The contractor is planning to use single driven pile at onshore and offshore for supporting the bridge.
Sufficient plan bracings are provided in both top and bottom framing (The bridge cross section dimensions are 3.5m (12ft) high by 2.5m (8ft) wide. But no sway/knee braces are provided in cross section.
On 08/04/2009, Tom.Hunt(--nospam--at)fluor.com <Tom.Hunt(--nospam--at)fluor.com> wrote:
I assume you are describing a "pipe bridge" as opposed to a vehicular bridge with pipes. If this is your case, then the design would likely be governed by the IBC with it's reference codes to ASCE and AISC. The load combinations would primarily come from the IBC, the loadings (i.e. LL, Wind, Seismic, etc.) would primarily come from ASCE 7, and the basic steel design would come from AISC 360 plus AISC 341 for seismic. For horizontal and vertical deflection limitations you should first get with the pipe stress engineer as this will probably govern over anything from the IBC or AISC. For the individual structural steel members if they are not governed by stress or overall deflection requirements then they are likely to be limited by either AISC kl/r or b/t ratios. If the offshore portion is in deep water then it may be better to have the fixed end onshore where it is easier to install a substantial footing at or near grade. For this span you should definitely have horizontal bracing for both the top and bottom chords to cut down on the unbraced lengths.
Thomas Hunt, S.E.
I am reviewing the design of a simply supported rectangular welded tubular truss bridge of 48.0m to support crude oil pipes. The bridge is supported by two single piled supports one is in offshore (sliding) and one in onshore (pinned) . The major concern is the top chord in which they used 10.75" dia tubulars. I am worried about the global buckling of the top framing in the horizontal plane. We are mainly following American standards such as API RP 2A, AISC etc.

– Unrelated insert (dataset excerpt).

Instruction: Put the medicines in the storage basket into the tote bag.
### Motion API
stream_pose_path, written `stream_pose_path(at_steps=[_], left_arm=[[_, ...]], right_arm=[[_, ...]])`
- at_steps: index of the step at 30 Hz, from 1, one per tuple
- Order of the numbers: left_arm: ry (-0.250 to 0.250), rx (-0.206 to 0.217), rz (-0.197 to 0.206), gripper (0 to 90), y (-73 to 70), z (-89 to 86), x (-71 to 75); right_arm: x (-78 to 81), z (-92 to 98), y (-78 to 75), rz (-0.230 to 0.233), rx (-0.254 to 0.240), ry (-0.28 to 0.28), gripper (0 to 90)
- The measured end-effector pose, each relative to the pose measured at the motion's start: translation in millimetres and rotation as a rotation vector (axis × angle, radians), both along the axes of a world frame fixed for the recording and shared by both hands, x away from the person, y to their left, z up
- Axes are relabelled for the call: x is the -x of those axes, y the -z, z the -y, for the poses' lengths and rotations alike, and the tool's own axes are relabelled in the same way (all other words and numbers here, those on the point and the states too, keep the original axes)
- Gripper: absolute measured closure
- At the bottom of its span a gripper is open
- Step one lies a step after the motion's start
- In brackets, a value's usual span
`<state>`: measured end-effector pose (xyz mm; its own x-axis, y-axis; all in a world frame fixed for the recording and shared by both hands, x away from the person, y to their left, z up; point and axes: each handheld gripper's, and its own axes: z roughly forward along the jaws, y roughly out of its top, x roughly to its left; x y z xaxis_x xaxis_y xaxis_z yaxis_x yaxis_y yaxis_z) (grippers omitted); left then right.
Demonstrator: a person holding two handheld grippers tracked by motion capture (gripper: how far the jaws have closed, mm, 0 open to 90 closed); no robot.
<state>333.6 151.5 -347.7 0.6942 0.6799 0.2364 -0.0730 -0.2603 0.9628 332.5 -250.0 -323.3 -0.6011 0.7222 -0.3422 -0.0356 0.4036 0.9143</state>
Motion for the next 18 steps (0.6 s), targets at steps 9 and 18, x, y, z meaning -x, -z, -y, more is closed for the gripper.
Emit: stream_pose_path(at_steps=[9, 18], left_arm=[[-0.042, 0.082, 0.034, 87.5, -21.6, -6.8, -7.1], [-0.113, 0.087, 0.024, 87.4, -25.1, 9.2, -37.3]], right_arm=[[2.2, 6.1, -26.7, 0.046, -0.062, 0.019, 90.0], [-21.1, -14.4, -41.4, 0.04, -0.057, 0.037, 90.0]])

I would like to get some feed back on the follwoing issues.
1. Is there any limit on the Span/tubular dia limit on Bridges?

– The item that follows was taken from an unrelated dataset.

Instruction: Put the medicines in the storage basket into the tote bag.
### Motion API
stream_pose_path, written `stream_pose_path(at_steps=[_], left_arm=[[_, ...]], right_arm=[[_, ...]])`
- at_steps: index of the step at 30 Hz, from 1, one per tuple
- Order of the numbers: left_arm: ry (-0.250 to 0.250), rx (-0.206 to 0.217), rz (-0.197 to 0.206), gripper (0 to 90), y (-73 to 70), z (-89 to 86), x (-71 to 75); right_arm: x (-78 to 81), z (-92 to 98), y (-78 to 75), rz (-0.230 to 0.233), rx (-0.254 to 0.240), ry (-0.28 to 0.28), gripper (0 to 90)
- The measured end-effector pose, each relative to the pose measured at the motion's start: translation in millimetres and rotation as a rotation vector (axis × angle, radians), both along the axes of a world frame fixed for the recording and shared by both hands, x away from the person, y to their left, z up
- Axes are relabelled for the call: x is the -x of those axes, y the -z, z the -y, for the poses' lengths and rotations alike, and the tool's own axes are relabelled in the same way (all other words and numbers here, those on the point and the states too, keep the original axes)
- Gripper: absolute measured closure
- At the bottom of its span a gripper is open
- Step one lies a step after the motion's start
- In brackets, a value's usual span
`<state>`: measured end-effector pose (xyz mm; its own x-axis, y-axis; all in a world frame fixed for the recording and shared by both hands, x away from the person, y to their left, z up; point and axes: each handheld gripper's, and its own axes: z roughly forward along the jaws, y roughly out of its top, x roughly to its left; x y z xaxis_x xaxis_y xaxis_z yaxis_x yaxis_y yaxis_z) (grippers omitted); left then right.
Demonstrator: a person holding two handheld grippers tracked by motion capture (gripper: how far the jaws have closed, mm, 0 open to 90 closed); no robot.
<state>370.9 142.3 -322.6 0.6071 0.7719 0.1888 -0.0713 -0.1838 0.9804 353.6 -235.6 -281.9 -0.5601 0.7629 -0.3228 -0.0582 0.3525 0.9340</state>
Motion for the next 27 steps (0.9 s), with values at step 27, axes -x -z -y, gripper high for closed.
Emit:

2. Is there any minimum size to be used in Tubular bridges for chords/braces?
3. How can I disinguish between major and minor brace?.
4. The design shows 30cm lateral deflection for the offshore support frame. What is the limit on the allowable deflections?.
5. What are the major things to be looked when reviewing tubular bridges design?.
6. Which is the preferred location for pinned end (whether onshore support or offshore support) ?.
7. What is the effective length to be considered for top chord (compression) if there is no knee/sway bracing in the cross sections ?. Sufficient braces are provided in between the top chords and bottom chords. But knee braces in cross section is provided only at the ends.